VSM Cover Story
Connect Apps with WCF
Learn when and how to utilize Windows Communication Foundation to develop and maintain your
communications layer when creating a loosely coupled, scalable, interoperable services-oriented application.
Technology Toolbox: C#, Other: Windows Communication Foundation
Windows Communication Foundation (WCF) is a powerful new technology for building services-oriented architecture (SOA)-based applications. The usefulness of WCF goes well beyond large-scale enterprise SOAs. WCF can be used even for simple scenarios where all you need is connectivity between two apps on the same machine or across processes on different machines, even if you haven't adopted the full architectural approach of SOA.

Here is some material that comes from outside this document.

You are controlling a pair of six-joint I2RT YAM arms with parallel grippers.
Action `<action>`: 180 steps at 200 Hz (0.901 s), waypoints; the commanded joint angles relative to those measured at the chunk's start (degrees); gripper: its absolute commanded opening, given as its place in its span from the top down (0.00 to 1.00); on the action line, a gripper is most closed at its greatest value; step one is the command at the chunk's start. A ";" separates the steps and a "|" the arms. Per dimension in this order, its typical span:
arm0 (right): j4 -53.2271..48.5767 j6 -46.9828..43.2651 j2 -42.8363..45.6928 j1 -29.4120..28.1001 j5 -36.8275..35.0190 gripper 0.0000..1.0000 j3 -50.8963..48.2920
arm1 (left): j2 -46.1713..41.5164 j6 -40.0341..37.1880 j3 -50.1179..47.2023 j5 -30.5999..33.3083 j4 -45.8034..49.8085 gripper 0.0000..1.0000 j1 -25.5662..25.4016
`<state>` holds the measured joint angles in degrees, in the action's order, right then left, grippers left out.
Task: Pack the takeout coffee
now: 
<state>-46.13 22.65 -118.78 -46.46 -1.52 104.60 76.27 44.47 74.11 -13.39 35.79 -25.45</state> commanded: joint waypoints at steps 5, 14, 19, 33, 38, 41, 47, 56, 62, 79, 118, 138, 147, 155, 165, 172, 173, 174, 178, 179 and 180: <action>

In this article, I'll discuss some best practices and things to keep in mind when applying WCF in the real world. I'll start with a quick review of the basics of connecting applications with WCF, and then focus on several areas where you have to make hard choices between creating an easy-to-develop-and-maintain communications layer or creating a loosely coupled, scalable, interoperable SOA-based application. I'll also emphasize a collection of best practices, describing the context of where those practices would apply and why they're important.
You can use WCF to get two different chunks of code talking to each other across a wide variety of connectivity scenarios. With WCF, you can create a full-blown SOA-based application that communicates across the open Internet with another service written in a completely different technology. You can also use it to get two classes in the same assembly in the same process talking to one another. In general, you should consider using WCF for any new code where you need to cross a process boundary, and even in some scenarios for connecting decoupled objects (as services) within the same process. Basically, you should forget that .NET Remoting, ASP.NET Web Services, and Enterprise Services exist (except for maintaining legacy code written in those technologies), and focus on WCF for all your connectivity needs.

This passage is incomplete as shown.